L’enquête a également révélé une confiance inégale envers les sources d’information : très faible envers les politiques, elle était en revanche forte envers les soignants et les scientifiques. Cependant, les personnes sceptiques face aux vaccins citaient volontiers des personnalités scientifiques controversées, tel l’ancien président de l’IHU de Marseille, Didier Raoult, condamné à une interdiction d’exercer pendant deux ans pour ses prises de position sur l’hydroxychloroquine et des essais cliniques non autorisés. Si l’impact précis de X sur la population reste difficile à quantifier, les experts observent une baisse du sentiment pro-vaccination depuis le rachat de Twitter par Elon Musk, a indiqué Léonard Heyerdahl.

Éducation et bienveillance face à la peur

En période de crise sanitaire, la peur altère profondément la perception de l’information. Si la pandémie de Covid-19 a permis à la population d’accroître ses connaissances sur la dynamique des épidémies, elle pourrait aussi la rendre plus critique envers les recommandations officielles lors de futures crises, a averti Sylvie Birand, responsable des pandémies à l’OMS. « La recherche d’informations va se faire dans un contexte d’infodémie où les informations fiables côtoient les rumeurs, les opinions, les fausses nouvelles ou les campagnes menées par des charlatans. Un environnement dans lequel distinguer le vrai du faux est très difficile pour des non-spécialistes. Et les algorithmes des réseaux sociaux enferment les utilisateurs dans des bulles informationnelles, les exposant encore plus à des contenus qui renforcent leurs peurs ou leurs croyances, ce qui peut être très dommageable si celles-ci sont déjà erronées. »

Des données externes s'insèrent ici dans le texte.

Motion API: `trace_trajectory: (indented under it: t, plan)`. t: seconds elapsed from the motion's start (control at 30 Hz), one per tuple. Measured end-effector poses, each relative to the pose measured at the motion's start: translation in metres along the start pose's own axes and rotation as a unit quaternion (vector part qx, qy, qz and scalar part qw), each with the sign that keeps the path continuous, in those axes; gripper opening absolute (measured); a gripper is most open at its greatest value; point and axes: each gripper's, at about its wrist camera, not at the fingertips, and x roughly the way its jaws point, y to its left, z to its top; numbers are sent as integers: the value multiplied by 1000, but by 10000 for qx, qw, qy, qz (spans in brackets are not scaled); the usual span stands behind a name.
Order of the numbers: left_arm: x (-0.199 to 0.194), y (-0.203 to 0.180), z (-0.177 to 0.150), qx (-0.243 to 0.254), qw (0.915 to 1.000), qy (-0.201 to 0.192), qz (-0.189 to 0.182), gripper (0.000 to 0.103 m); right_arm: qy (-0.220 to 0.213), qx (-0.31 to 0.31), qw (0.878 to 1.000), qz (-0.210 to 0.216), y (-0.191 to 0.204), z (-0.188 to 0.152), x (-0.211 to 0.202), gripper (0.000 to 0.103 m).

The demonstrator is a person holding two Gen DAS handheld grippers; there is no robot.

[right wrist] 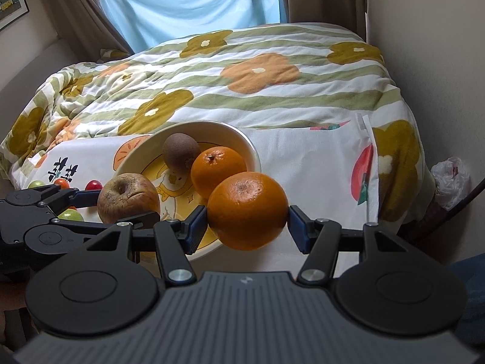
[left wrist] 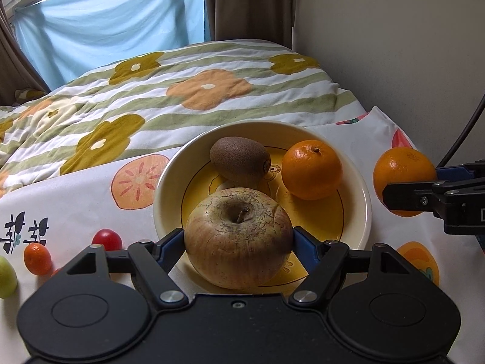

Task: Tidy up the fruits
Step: 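Release the apple in the bowl with the left tool while the right tool releases the orange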

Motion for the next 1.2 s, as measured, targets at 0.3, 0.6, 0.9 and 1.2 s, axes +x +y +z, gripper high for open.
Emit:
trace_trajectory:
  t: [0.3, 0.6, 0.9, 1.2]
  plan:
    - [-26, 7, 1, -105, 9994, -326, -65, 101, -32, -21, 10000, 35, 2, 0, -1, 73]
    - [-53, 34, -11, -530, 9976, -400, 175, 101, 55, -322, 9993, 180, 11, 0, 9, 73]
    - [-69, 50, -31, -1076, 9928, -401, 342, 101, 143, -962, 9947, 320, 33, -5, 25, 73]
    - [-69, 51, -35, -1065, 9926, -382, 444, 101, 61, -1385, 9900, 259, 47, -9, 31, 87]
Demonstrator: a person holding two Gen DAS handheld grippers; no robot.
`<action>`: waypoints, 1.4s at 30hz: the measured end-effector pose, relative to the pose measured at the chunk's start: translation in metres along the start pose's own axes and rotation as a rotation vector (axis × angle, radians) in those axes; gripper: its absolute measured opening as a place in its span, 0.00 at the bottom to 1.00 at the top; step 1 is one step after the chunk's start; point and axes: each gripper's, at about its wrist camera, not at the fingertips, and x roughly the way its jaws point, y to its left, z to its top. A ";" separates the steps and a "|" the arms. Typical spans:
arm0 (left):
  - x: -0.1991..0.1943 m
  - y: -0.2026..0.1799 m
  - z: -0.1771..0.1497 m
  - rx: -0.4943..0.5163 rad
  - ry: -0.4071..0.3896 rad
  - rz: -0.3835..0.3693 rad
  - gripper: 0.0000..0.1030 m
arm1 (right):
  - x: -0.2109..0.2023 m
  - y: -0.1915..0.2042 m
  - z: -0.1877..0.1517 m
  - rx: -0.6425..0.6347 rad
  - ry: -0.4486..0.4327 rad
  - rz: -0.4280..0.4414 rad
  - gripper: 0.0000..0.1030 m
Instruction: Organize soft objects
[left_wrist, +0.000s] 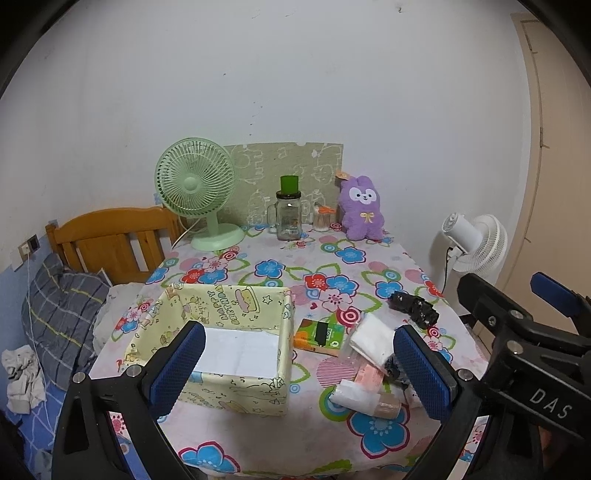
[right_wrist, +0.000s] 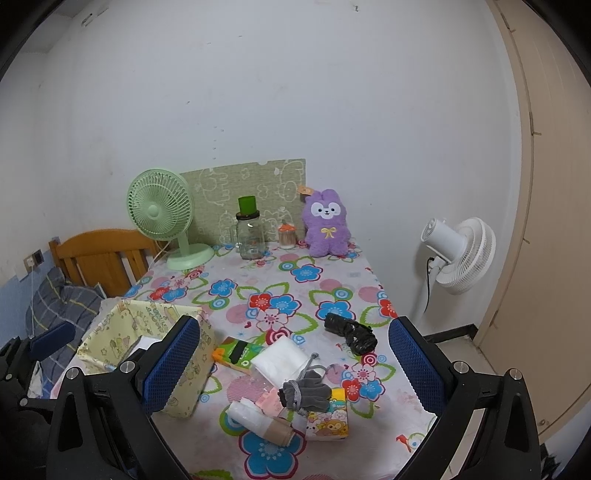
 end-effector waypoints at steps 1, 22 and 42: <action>0.000 0.000 0.000 -0.001 0.000 0.003 1.00 | 0.000 0.000 0.000 0.000 0.000 -0.001 1.00; -0.006 -0.003 -0.003 0.004 -0.029 0.069 1.00 | -0.002 0.003 -0.002 -0.011 0.007 0.004 1.00; 0.025 -0.029 -0.014 0.015 0.073 -0.036 0.93 | 0.017 -0.012 -0.011 -0.029 0.036 0.000 1.00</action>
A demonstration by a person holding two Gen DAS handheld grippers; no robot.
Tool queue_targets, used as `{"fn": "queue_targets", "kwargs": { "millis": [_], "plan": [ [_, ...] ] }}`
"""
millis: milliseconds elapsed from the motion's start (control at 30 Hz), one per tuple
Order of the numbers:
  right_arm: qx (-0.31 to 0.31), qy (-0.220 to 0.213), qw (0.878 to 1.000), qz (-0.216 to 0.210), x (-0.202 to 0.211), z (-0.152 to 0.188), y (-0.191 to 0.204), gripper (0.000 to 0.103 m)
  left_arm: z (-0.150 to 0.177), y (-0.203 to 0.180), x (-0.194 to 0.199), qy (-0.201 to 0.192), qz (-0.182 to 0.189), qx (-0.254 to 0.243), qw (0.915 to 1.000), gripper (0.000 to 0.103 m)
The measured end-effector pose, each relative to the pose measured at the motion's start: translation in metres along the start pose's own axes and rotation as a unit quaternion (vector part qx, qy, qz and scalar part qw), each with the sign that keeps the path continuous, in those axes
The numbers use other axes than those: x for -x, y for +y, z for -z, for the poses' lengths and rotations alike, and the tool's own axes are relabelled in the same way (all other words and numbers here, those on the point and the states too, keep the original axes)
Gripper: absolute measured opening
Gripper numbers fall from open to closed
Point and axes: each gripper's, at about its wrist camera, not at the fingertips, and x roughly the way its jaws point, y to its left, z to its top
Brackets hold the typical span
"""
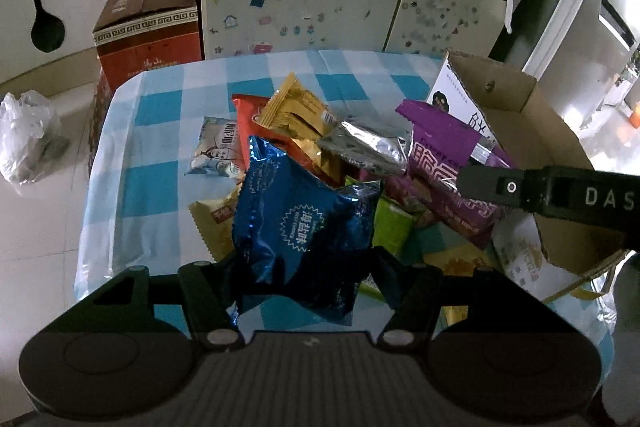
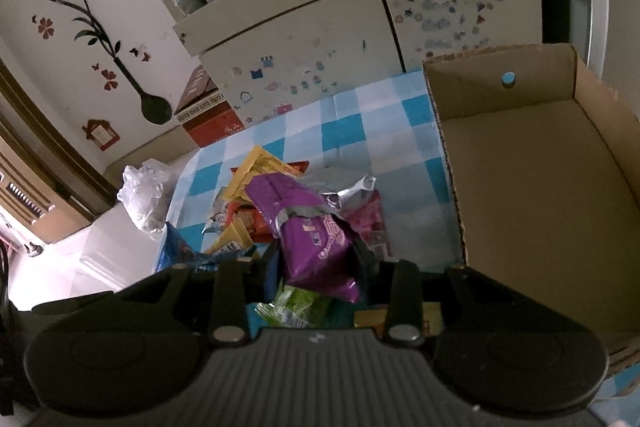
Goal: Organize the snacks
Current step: 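Carry both packets into the cardboard box and open both tools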
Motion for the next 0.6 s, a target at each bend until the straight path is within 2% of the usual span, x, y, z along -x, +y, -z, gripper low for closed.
{"fn": "queue_targets", "kwargs": {
  "millis": [333, 600],
  "plan": [
    [0.008, -0.024, 0.999, -0.021, 0.016, -0.006, 0.007, 0.035, -0.011, 0.000, 0.010, -0.041, -0.020, 0.005, 0.9989, 0.070],
    [0.016, -0.034, 0.999, -0.039, 0.023, -0.009, 0.017, 0.035, -0.020, 0.000, 0.010, -0.051, -0.017, 0.021, 0.9983, 0.070]
  ]
}}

Alors que la désinformation, intentionnellement trompeuse, appelle une réponse juridique, la mésinformation requiert davantage d’éducation et de pédagogie bienveillante, estime la représentante de l’OMS. Elle invite les médias et la communauté scientifique à comprendre les peurs du public, à les reconnaître et à y répondre avec clarté pour établir un dialogue basé sur la confiance. « Si l’on traite les gens qui n’ont pas bien compris l’information de complotistes, on risque justement de les précipiter vers les sphères complotistes parce qu’ils vont se sentir incompris et dénigrés dans leurs croyances. Il est donc très important, entre les crises sanitaires, de donner aux populations des outils pour accéder à une information fiable mais aussi leur permettre de comprendre les enjeux sanitaires qui sont liés. Ça implique de renforcer leur littératie en santé, ainsi que leur esprit critique et leur capacité à naviguer dans un environnement complexe. », a-t-elle conclu, appelant les autorités sanitaires à « reconstruire le capital confiance qui a été érodé ».

Pour Sylvie Briand, il est essentiel que les autorités sanitaires développent une stratégie de communication adaptée aux enjeux du XXIe siècle, notamment sur les réseaux sociaux. Elle propose d’élargir le cercle des intervenants en sollicitant les professionnels de santé, dépositaires d’une confiance particulière auprès du public. Gilles Brachotte, quant à lui, plaide pour l’utilisation de tactiques similaires à celles employées par les acteurs de la désinformation, y compris le recours aux robots, afin de mener une lutte plus équitable.